### Input data
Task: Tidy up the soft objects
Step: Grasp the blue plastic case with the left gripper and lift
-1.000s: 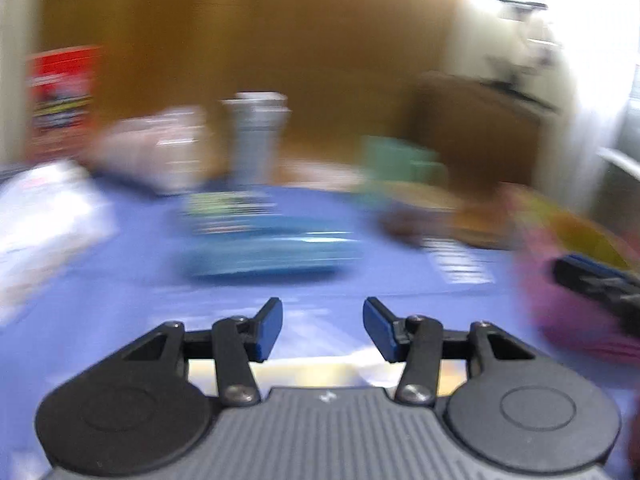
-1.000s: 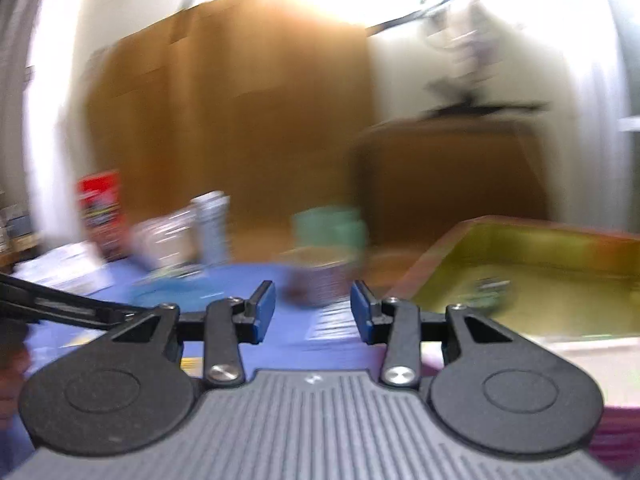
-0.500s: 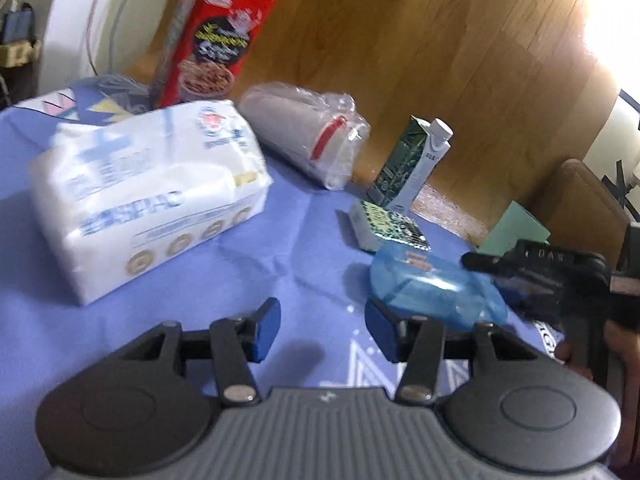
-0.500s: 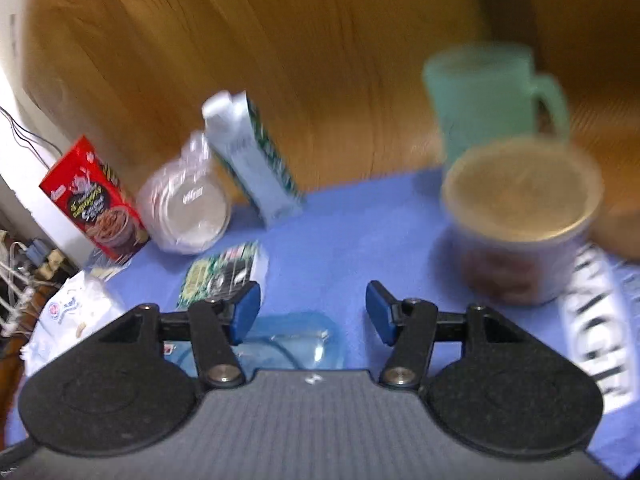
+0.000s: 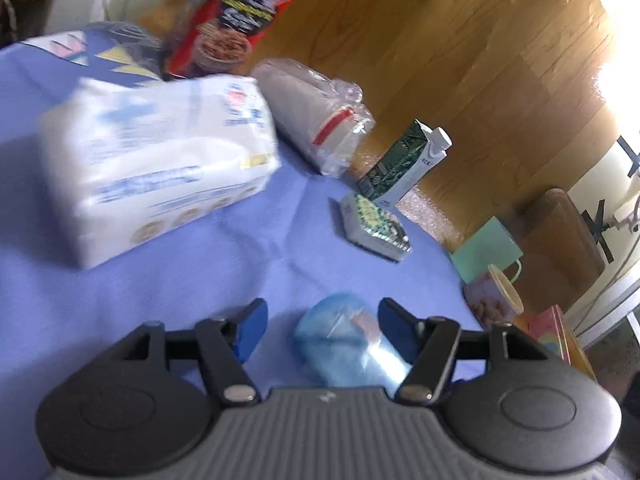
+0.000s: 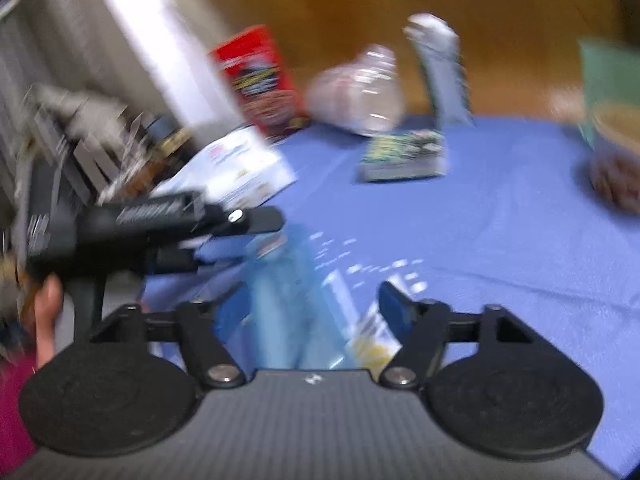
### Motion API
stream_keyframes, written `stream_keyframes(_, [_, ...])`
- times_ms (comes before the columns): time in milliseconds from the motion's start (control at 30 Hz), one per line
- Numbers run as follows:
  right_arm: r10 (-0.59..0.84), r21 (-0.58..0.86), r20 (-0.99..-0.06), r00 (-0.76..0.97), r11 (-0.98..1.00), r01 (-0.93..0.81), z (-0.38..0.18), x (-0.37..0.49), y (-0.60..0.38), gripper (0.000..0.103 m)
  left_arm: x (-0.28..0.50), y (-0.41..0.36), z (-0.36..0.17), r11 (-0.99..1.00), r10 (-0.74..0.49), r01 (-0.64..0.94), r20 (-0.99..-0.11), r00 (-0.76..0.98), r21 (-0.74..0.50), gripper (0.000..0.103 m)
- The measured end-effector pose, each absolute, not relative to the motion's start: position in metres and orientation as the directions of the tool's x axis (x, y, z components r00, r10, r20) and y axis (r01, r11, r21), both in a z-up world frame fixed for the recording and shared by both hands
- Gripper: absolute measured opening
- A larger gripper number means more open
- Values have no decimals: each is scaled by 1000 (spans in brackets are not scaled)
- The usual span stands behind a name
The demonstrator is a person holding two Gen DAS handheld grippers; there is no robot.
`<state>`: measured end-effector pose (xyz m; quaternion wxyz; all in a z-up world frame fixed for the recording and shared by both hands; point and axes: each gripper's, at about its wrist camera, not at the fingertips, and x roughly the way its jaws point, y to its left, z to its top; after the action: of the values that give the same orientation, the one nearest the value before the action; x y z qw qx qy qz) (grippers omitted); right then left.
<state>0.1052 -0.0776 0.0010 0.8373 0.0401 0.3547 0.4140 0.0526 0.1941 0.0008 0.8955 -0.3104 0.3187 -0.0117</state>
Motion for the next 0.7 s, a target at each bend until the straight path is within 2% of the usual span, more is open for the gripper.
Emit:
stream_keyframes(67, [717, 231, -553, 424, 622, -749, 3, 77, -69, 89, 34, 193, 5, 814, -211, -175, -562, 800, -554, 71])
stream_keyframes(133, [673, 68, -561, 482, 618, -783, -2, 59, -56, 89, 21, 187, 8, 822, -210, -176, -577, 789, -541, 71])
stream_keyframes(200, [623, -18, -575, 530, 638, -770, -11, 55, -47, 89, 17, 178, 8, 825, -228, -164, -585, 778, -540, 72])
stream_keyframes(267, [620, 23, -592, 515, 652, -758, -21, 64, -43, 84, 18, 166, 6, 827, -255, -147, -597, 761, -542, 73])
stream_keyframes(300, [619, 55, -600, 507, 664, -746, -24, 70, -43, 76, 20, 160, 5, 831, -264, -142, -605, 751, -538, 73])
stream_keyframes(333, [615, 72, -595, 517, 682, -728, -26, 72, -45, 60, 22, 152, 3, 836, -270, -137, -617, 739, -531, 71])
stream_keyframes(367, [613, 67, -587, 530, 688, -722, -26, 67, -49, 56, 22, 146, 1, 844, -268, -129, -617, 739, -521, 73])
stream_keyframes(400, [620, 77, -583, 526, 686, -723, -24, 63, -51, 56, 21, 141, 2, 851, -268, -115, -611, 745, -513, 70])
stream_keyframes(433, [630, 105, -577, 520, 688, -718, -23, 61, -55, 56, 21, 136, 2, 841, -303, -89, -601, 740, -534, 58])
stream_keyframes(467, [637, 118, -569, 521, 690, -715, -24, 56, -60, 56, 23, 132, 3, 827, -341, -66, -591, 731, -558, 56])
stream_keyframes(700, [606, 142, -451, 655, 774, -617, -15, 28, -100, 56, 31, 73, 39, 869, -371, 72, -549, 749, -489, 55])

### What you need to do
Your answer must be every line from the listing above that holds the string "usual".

### Response to the exercise
- The usual span stands behind a name
Motion for the next 0.7 s, a target at each bend until the straight path is within 2% of the usual span, more is open for the gripper.

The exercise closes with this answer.